Americans are gradually acknowledging the adverse health impacts of consuming processed sugar in carbonated beverages. According to Statista, U.S. per-capita soft drink consumption has declined from a peak of about 53 gallons in 2000 to just under 39 gallons in 2018. Nonetheless, more than half of all Americans say they still have soft drinks at least a few times a week.
FIGURE 4: PER CAPITA CONSUMPTION OF SOFT DRINKS IN THE UNITED STATES, 2010-2018
More constructively, as global wealth and consumer disposable income increase, the worldwide soft drink market is poised to grow. According to Statista, global soft drink revenue is projected to reach $900 billion in 2022 (63% of which is revenue outside the U.S.). Furthermore, the global soft drink business should grow at about a 5.4% compounded annual rate over the 2022-2026 period.

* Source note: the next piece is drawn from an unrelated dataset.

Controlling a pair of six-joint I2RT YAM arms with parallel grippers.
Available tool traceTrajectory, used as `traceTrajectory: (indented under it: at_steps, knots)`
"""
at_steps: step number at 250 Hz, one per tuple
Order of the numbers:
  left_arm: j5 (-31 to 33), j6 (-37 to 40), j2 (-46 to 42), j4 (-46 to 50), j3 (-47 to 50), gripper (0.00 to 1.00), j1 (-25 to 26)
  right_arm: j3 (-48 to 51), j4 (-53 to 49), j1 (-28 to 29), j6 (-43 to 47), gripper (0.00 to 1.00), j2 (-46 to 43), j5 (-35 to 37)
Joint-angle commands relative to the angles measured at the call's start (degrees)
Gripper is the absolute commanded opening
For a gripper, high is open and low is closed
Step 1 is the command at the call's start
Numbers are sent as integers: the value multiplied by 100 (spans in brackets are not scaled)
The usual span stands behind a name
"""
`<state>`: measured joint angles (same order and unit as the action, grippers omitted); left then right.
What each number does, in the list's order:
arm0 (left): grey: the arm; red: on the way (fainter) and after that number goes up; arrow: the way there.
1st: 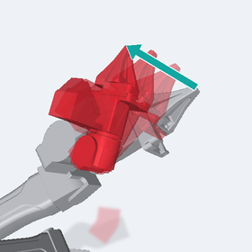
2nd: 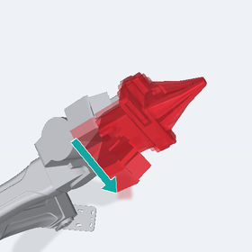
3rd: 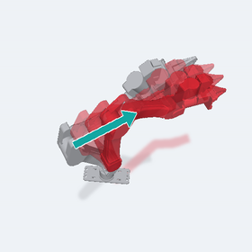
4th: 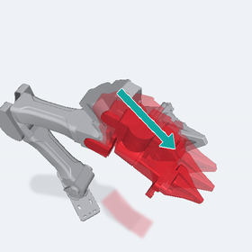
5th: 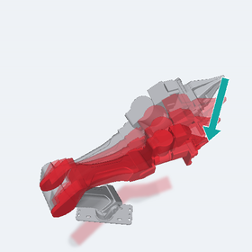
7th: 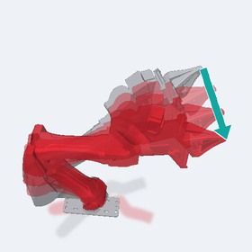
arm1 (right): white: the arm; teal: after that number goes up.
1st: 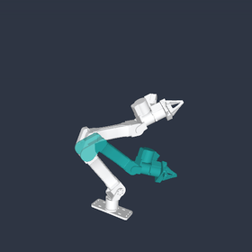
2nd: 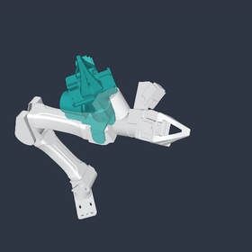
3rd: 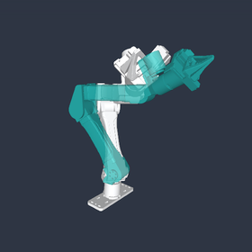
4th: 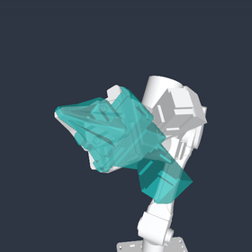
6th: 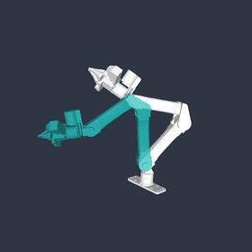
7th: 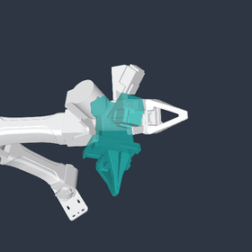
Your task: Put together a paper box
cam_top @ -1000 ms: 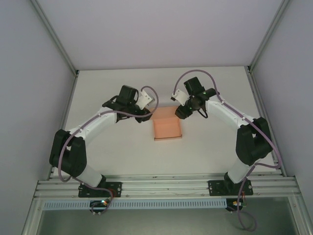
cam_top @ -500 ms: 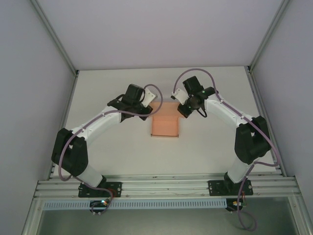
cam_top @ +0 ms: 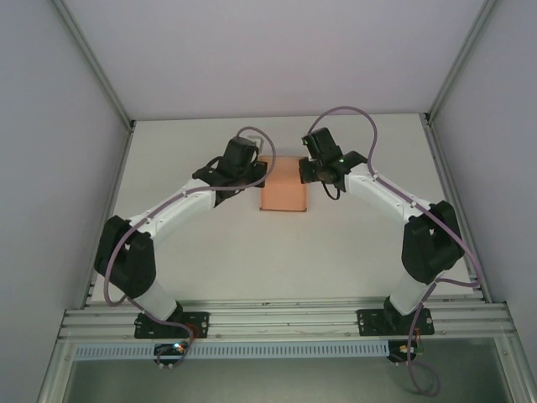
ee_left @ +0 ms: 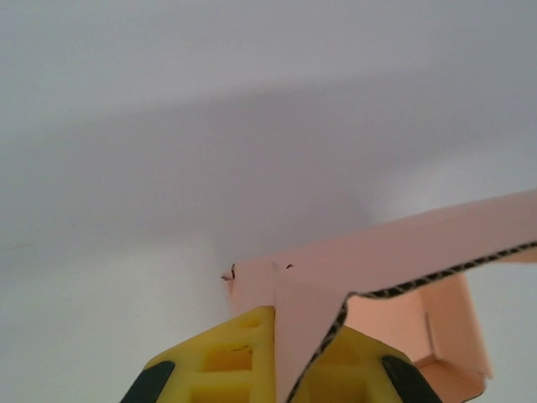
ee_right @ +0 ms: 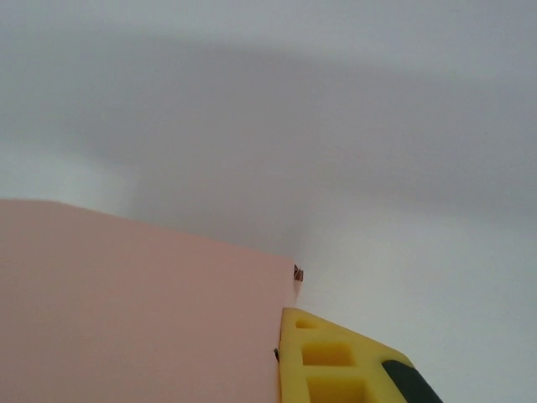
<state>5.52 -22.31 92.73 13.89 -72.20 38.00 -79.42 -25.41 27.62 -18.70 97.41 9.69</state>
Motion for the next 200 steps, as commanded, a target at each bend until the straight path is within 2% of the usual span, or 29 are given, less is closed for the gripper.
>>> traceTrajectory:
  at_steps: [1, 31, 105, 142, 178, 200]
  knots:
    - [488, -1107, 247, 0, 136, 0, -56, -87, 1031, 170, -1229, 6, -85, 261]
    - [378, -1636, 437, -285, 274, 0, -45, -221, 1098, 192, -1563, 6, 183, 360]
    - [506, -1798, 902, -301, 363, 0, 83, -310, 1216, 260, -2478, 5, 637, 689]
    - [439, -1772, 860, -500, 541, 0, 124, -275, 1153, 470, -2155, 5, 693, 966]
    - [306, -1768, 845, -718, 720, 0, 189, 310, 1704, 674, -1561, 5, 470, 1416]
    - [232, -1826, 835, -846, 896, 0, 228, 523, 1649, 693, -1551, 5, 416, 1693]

Summary of Financial Results of KO and COKE
A few key observations from the two companies income statements and cash flow statements over the last few years:
- As a testament to how carefully it has structured its distribution business, KO’s typical gross margin, around 60%, is akin to that of a cutting-edge technology company. On the other hand, COKE’s gross margin generally runs at around 35%, a ratio which is quite typical for a well-established manufacturing company.
- KO’s and COKE’s other operating expenses each comprise about 27%-32% of sales. Much of KO’s spending in this category is marketing expenses; while a majority of COKE’s relate to the costs of delivering finished product to the customer (e.g., a grocery store).

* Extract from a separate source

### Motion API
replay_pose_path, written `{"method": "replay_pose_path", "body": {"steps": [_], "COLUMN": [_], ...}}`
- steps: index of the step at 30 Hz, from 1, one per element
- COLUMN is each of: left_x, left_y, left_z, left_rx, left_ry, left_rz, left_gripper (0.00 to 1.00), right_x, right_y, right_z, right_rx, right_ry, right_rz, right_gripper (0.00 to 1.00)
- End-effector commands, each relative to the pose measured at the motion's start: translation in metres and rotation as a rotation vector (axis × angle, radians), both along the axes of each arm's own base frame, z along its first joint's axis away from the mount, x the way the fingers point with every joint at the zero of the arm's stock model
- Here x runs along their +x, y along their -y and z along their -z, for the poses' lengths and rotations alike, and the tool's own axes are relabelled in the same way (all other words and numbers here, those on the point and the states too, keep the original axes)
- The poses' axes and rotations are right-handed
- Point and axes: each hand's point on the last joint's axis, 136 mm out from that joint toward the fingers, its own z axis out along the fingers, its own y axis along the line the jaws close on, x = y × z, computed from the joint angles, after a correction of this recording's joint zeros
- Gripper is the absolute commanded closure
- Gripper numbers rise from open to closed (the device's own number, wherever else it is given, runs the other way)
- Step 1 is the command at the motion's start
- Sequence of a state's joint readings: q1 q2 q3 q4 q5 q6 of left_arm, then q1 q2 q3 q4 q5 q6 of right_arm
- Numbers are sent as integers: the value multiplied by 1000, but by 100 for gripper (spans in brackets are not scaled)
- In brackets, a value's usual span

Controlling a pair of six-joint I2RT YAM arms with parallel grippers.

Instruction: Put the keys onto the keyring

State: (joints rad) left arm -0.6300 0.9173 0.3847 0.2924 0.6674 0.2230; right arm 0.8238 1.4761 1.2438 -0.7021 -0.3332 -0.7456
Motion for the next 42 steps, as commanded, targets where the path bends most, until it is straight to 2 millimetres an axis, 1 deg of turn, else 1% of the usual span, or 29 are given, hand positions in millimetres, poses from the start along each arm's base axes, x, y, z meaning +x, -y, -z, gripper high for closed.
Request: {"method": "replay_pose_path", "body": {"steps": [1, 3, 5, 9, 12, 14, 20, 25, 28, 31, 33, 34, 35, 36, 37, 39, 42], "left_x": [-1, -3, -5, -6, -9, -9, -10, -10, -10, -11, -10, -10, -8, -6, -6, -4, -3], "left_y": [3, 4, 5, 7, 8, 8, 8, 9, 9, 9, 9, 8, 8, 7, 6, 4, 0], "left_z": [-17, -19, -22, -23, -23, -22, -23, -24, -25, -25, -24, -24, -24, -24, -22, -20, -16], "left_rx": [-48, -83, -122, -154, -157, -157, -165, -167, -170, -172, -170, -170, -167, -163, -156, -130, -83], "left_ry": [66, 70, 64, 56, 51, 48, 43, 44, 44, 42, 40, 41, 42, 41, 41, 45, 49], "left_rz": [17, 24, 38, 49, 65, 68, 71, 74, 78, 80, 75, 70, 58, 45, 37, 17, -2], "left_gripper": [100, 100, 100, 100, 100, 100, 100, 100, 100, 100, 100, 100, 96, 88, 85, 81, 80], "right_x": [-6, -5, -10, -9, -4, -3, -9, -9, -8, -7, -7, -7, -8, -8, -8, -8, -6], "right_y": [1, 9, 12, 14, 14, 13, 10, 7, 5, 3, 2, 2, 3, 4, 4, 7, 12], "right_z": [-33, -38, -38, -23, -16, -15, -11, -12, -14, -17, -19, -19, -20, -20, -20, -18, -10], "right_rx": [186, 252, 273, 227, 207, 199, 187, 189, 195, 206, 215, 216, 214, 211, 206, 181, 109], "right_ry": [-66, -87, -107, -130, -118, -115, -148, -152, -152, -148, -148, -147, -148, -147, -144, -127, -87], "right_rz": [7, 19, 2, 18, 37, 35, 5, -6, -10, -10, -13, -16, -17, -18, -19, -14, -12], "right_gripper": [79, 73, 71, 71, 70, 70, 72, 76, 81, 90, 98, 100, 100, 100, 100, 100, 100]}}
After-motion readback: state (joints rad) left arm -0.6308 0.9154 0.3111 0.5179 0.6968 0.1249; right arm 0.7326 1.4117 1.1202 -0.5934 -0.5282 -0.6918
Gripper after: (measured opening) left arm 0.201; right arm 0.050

- Given the business dynamics described above, KO’s average operating margin, about 27%, is 3+ times that of KO (8%-9%).
- Both companies generate significant and predictable free cash (defined as operating cash flow less required capital expenditures). In 2021, 2020 and 2019, KO’s free cash flow totaled $11.3 billion, $8.7 billion, and $8.4 billion, respectively. For each dollar of revenue that KO records, an extremely impressive $0.20-$0.30 is turned into free cash flow.
- COKE’s free cash flow in the twelve months ended October 1, 2021 and the full years 2020 and 2019 was $347 million, $292 million, and $119 million, respectively. Over the twelve months ended October 1, 2021, COKE converted 6.3% of its revenue to free cash flow.

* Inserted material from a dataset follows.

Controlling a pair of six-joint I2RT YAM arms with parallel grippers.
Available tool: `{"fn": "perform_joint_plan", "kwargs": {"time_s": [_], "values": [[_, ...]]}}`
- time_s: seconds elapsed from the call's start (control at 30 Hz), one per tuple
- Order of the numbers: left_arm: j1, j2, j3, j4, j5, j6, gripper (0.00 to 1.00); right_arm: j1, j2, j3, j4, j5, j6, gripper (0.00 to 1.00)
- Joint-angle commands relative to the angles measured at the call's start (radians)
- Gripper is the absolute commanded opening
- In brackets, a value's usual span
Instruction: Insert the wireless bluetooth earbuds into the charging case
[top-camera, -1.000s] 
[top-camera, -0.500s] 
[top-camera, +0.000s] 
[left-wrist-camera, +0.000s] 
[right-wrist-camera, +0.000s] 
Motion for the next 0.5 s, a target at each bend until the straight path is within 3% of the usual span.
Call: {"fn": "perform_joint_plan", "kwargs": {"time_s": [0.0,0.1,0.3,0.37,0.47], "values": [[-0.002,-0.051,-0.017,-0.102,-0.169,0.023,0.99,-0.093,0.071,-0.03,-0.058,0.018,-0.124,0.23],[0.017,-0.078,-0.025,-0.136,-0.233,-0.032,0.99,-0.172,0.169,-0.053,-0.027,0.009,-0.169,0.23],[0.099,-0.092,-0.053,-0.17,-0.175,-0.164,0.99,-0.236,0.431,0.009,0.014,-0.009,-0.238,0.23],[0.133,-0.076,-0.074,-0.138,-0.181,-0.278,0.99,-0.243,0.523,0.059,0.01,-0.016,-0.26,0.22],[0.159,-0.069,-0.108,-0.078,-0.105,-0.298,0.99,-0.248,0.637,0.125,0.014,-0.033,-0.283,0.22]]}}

- Given the solid cash flows both KO and COKE produce, each utilizes fairly moderate and traditional amounts of debt to grow their businesses. KO has approximately $42.7 billion of total debt on its balance sheet, which equates to a debt-to-equity ratio of 1.7x. By comparison, COKE’s aggregate debt is just over $1 billion, and its debt-to-equity ratio is a slightly more modest 1.5x.
Key Stock Valuation Parameters for KO and COKE
Reflecting its impressive margins and free cash flow generating ability, KO trades at a significant P/E premium to COKE. Specifically, KO trades at around 25x estimated 2022 earnings (based on the mid-point of company guidance), markedly higher than COKE’s 15.5x ratio (based on analysts’ consensus estimates). Interestingly, COKE also trades at a 20+% P/E discount to the overall stock market.
KO pays out a large portion of the earnings it records and the free cash it generates as a dividend to shareholders, while COKE devotes only a small fraction to payouts. As a result, KO shares carry a 2.74% dividend yield, more than twice that of the typical large cap stock. On the other hand, COKE’s dividend yield is only 0.18%. KO’s large dividend yield could provide some protection for the stock in the event of a market correction.
COKE is markedly less expensive than KO when one compares each company’s enterprise value (stock market value plus debt minus cash) to its EBITDA, a proxy for operating cash flow. COKE trades at an enterprise value-to-EBITDA multiple of just under 10.0x versus KO’s 25.2x figure.
COKE Stock Has Dramatically Outperformed KO Over Both the Short and Long Terms
Shares of both KO and COKE have appreciated over the short and long terms, but COKE has significantly outperformed its much larger cap peer, as well as the overall stock market, over the last three months, one year, and five years.